Muffins85 Posted January 19, 2013 Posted January 19, 2013 Well ill start by saying that we got married very fast. I had never been around anyone who used drugs so I never saw the signs. Turns out she was taking up to 10 pain pills a day. I tried to be a trusting husband, always believing the things she would tell me. Well when we lost our home due to bills not getting paid I again believed that our land lord had " got over on us". We spent a week in a hotel and then decided that we would stay with our sister a short period. Well immediately she grew distant. The once sweet flower I had grown to love stopped talking to me as much, wouldn't answer the phone for me. Turns out she had gotten back into meth and I also found out about the pills at this time. She had been running the streets, dragging her 11 year old around with her. She had been staying with this dealer and they both swore nothing was happening. I had her admitted to the hospital to get her clean and she was diagnosed with manic depression. She started acting ok for a while. He told me she had a appointment at a detox center but asked me not to go in because she was embarrassed. Turns out she was there visiting him. I took her out to her moms in the country to seclude her from the drugs while she recovered, turns out again she was still talking and seeing this guy and still couldn't tell me she wanted it to be over. She would constantly lash out on me whenever I would question what she was doing. Finally she told me it was over, but only because she wanted me happy. The same night changes her Facebook from married, to in a relationship with this guy. I have never felt so much pain my entire life as I have these last few weeks. I can't eat, can't sleep. I keep viewing her profile even though it rips my guts out. She had run me into the ground financially and emotionally and I'm just not sure how to continue.
TaraMaiden Posted January 19, 2013 Posted January 19, 2013 I feel sorry for the kid. She doesn't care or give a hoot, and you can frankly, just walk away. What's being done to save the child from this disaster? 2
Author Muffins85 Posted January 19, 2013 Author Posted January 19, 2013 Yea that's what I'm afraid. I just can't accept it. She has 3 kids actually. 2 stay with their father and the 3rd is staying with a family friend. I called CPS and although she may hate me for it, I know it was the right thing.
TaraMaiden Posted January 19, 2013 Posted January 19, 2013 All from the same father, no doubt..... File for divorce, and walk away. She's irreparable, and it's not your job to fix her. She patently, obviously doesn't want to be 'fixed'. She's amply demonstrated that in her actions. You did the right thing, with regard to CPS. Now, you have to protect yourself, and disengage. Big time, full time.
health Posted January 19, 2013 Posted January 19, 2013 I'm sorry about this. It will hurt, just keep nc and don't look at her profile. she doesn't love herself and can't love anyone. She's a mess. Count your lucky stars and heal to the point you don't find a similar girl.

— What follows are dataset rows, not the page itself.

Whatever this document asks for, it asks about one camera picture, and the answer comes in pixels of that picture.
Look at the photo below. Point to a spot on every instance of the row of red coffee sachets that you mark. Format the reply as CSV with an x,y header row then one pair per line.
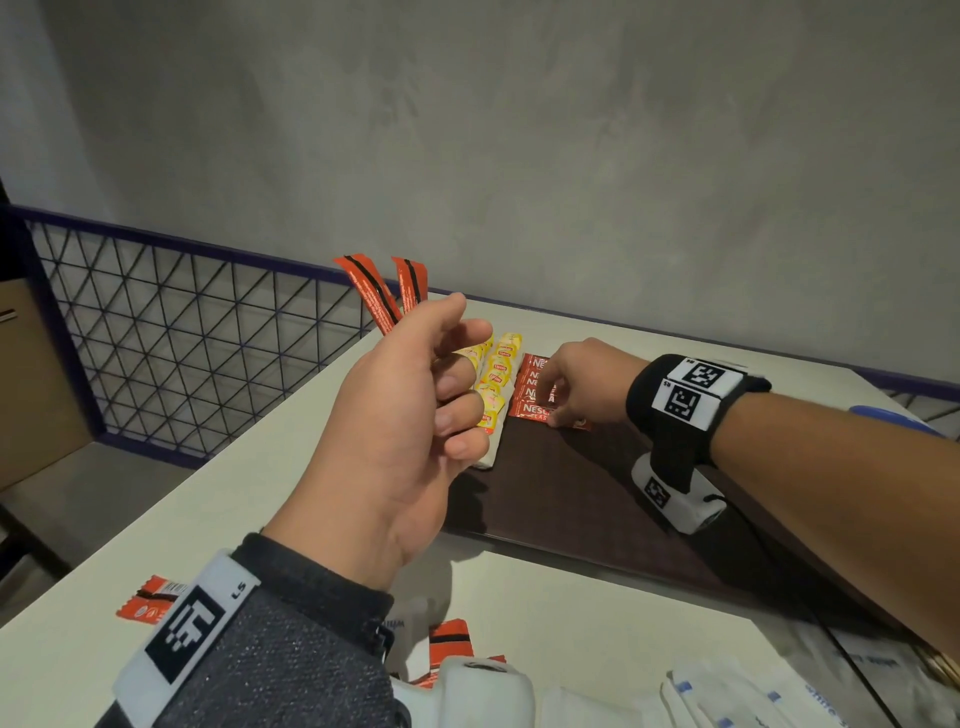
x,y
525,390

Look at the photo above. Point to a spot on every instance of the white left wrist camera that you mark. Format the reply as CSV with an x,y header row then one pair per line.
x,y
480,697

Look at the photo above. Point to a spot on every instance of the black left wrist band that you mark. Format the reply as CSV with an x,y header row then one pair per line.
x,y
300,675

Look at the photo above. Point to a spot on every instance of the pile of white sugar packets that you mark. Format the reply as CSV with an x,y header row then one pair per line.
x,y
735,705

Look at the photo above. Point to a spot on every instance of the person's right hand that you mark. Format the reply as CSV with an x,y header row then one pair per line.
x,y
592,379

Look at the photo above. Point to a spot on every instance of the black right wrist band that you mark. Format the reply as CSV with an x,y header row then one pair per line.
x,y
675,457

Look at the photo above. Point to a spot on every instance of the light wooden cabinet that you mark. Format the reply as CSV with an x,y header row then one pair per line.
x,y
37,390

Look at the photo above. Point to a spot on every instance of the black side table frame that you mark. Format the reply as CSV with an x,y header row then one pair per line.
x,y
34,540

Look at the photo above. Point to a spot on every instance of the black wrist band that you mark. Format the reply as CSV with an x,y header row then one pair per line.
x,y
675,457
300,675

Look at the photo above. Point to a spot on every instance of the blue and white mug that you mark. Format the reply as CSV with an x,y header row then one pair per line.
x,y
892,418

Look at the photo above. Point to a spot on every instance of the person's left hand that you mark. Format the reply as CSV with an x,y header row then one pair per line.
x,y
382,450

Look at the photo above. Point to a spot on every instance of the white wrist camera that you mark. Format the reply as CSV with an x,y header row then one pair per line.
x,y
686,514
480,697

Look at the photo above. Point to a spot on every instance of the dark brown tray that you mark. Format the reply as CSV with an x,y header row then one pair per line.
x,y
585,510

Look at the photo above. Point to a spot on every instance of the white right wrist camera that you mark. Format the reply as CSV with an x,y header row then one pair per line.
x,y
686,514

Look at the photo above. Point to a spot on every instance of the person's right forearm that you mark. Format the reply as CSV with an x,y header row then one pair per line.
x,y
862,510

ataloss8270 Posted January 20, 2013 Posted January 20, 2013 Hey muffin, Ill be honest this is the same way my sister is. My advise to you is just bail. She is more in love with the drugs than anything else in her life. Until she hits rock bottom, nothing in her life will stear her away from the drugs. And even then it takes a lot for them to pull themselves out of the hole they have dug, if they don't end up buried in it. Sorry if I am harsh but it true.